# Exercise brief
Reproduce exactly the lines of the material beneath, from the line that contains "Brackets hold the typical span" to the line that contains "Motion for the", both included, and no other lines.

# Supplied data

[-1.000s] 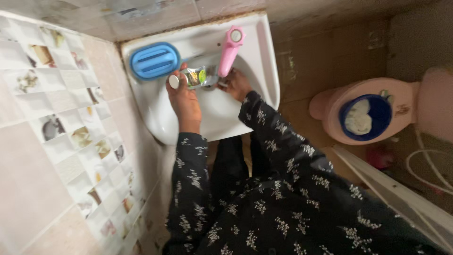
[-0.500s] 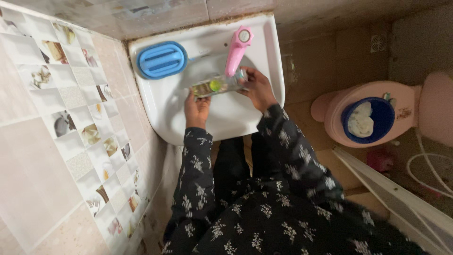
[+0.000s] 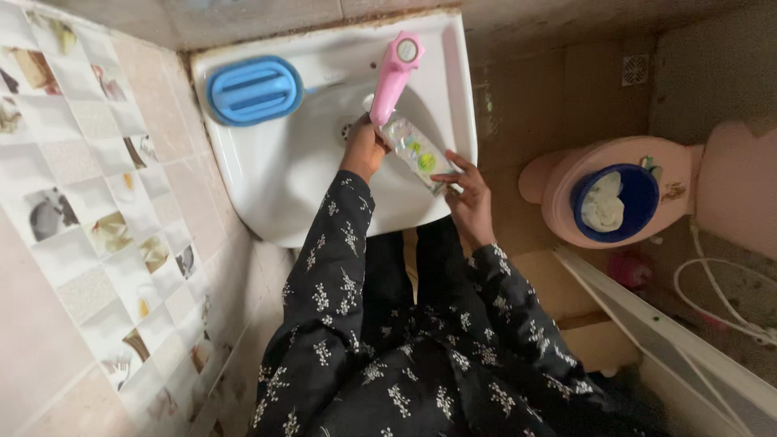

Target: The person washes a small container and a cloth in a basin at a sink, then rinses several bottles and a razor under the tap.

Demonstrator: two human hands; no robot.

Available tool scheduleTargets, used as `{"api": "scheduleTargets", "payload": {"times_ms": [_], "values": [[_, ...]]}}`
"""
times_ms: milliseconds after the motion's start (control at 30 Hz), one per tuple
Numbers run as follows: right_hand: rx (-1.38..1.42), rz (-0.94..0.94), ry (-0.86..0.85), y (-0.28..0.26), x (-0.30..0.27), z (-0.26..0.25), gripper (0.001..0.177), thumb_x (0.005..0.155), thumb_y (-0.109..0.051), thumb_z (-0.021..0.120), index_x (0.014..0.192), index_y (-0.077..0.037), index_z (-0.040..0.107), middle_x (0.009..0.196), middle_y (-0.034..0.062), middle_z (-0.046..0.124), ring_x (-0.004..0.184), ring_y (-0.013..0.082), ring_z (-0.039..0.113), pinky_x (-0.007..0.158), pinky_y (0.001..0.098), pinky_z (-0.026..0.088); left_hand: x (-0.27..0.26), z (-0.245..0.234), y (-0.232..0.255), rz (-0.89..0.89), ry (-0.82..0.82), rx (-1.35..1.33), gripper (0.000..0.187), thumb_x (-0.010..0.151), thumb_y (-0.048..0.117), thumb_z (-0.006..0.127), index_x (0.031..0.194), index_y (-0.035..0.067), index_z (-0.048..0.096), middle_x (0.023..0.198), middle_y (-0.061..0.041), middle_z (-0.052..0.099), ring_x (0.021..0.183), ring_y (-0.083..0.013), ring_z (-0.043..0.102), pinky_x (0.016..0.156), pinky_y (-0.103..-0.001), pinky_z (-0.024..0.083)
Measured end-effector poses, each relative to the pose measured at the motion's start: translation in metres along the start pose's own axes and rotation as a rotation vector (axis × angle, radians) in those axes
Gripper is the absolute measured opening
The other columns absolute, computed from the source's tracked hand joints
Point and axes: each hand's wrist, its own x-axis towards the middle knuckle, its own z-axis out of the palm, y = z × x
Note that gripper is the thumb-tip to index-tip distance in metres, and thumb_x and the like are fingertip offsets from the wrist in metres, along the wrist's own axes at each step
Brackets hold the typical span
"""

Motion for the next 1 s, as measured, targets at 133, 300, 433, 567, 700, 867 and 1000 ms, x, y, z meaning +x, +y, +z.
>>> {"api": "scheduleTargets", "payload": {"times_ms": [133, 300, 433, 567, 700, 867, 1000], "values": [[0.078, 0.089, -0.004, 0.000, -0.006, 0.000, 0.040, 0.089, 0.012, 0.051, 0.128, 0.005, 0.056, 0.149, 0.0136, 0.051, 0.127, 0.0227, 0.060, 0.101, 0.0335, 0.054, -0.007, 0.026, 0.002, 0.049, 0.067, 0.003, 0.036, 0.095, 0.022, 0.065, 0.124, 0.003, 0.057, 0.109, -0.014, 0.064, 0.095, -0.0340, 0.067, 0.081, -0.049, 0.058], [0.115, 0.258, 0.085, 0.029, 0.009, 0.019, 0.031, 0.098, 0.003, 0.059, 0.129, 0.001, 0.054, 0.125, 0.0128, 0.061, 0.109, 0.0189, 0.064, 0.091, 0.0338, 0.056, -0.044, 0.052, 0.039, 0.112, 0.228, 0.108, 0.045, 0.099, 0.039, 0.062, 0.127, 0.006, 0.054, 0.111, -0.014, 0.066, 0.098, -0.0333, 0.064, 0.074, -0.045, 0.056], [0.228, 0.420, 0.152, 0.058, 0.057, 0.040, 0.029, 0.096, 0.001, 0.058, 0.124, -0.004, 0.059, 0.118, 0.0103, 0.064, 0.099, 0.0195, 0.063, 0.077, 0.0335, 0.054, -0.056, 0.034, 0.065, 0.257, 0.118, -0.081, 0.047, 0.100, 0.035, 0.067, 0.135, 0.006, 0.054, 0.118, -0.013, 0.062, 0.108, -0.0279, 0.062, 0.087, -0.044, 0.056], [0.377, 0.587, 0.046, 0.068, 0.105, 0.053, 0.032, 0.092, -0.001, 0.059, 0.121, -0.013, 0.062, 0.117, 0.0040, 0.060, 0.108, 0.0205, 0.061, 0.076, 0.0357, 0.057, -0.115, 0.041, 0.094, 0.285, 0.113, -0.090, 0.046, 0.093, 0.034, 0.065, 0.134, 0.019, 0.051, 0.128, -0.005, 0.063, 0.114, -0.0232, 0.062, 0.090, -0.048, 0.055], [-0.219, 0.097, -0.269, 0.109, 0.145, 0.071, 0.034, 0.090, -0.002, 0.064, 0.123, -0.012, 0.066, 0.128, 0.0070, 0.060, 0.120, 0.0288, 0.051, 0.083, 0.0354, 0.058, -0.177, 0.044, 0.107, 0.357, 0.148, -0.030, 0.052, 0.098, 0.028, 0.068, 0.144, 0.023, 0.045, 0.132, 0.000, 0.058, 0.121, -0.0180, 0.057, 0.097, -0.043, 0.049], [0.624, 0.378, -0.152, 0.130, 0.178, 0.100, 0.024, 0.100, -0.006, 0.061, 0.123, 0.000, 0.067, 0.112, 0.0101, 0.071, 0.100, 0.0198, 0.069, 0.088, 0.0343, 0.059, -0.215, 0.013, 0.093, 0.436, 0.182, -0.050, 0.055, 0.106, 0.030, 0.067, 0.155, 0.023, 0.043, 0.124, -0.006, 0.054, 0.105, -0.0202, 0.049, 0.098, -0.044, 0.048], [0.390, 0.282, -0.111, 0.094, 0.174, 0.090, 0.025, 0.096, -0.002, 0.061, 0.119, 0.000, 0.069, 0.102, 0.0053, 0.073, 0.090, 0.0142, 0.068, 0.077, 0.0279, 0.054, -0.198, -0.024, 0.073, 0.337, 0.195, -0.232, 0.057, 0.102, 0.035, 0.062, 0.150, 0.012, 0.042, 0.129, -0.012, 0.057, 0.115, -0.0272, 0.058, 0.103, -0.046, 0.051]]}}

# Result of this task
Brackets hold the typical span
"""

Motion for the next 1 s, as measured, targets at 133, 300, 433, 567, 700, 867 and 1000 ms, x, y, z meaning +x, +y, +z.

No further output is given for this exercise.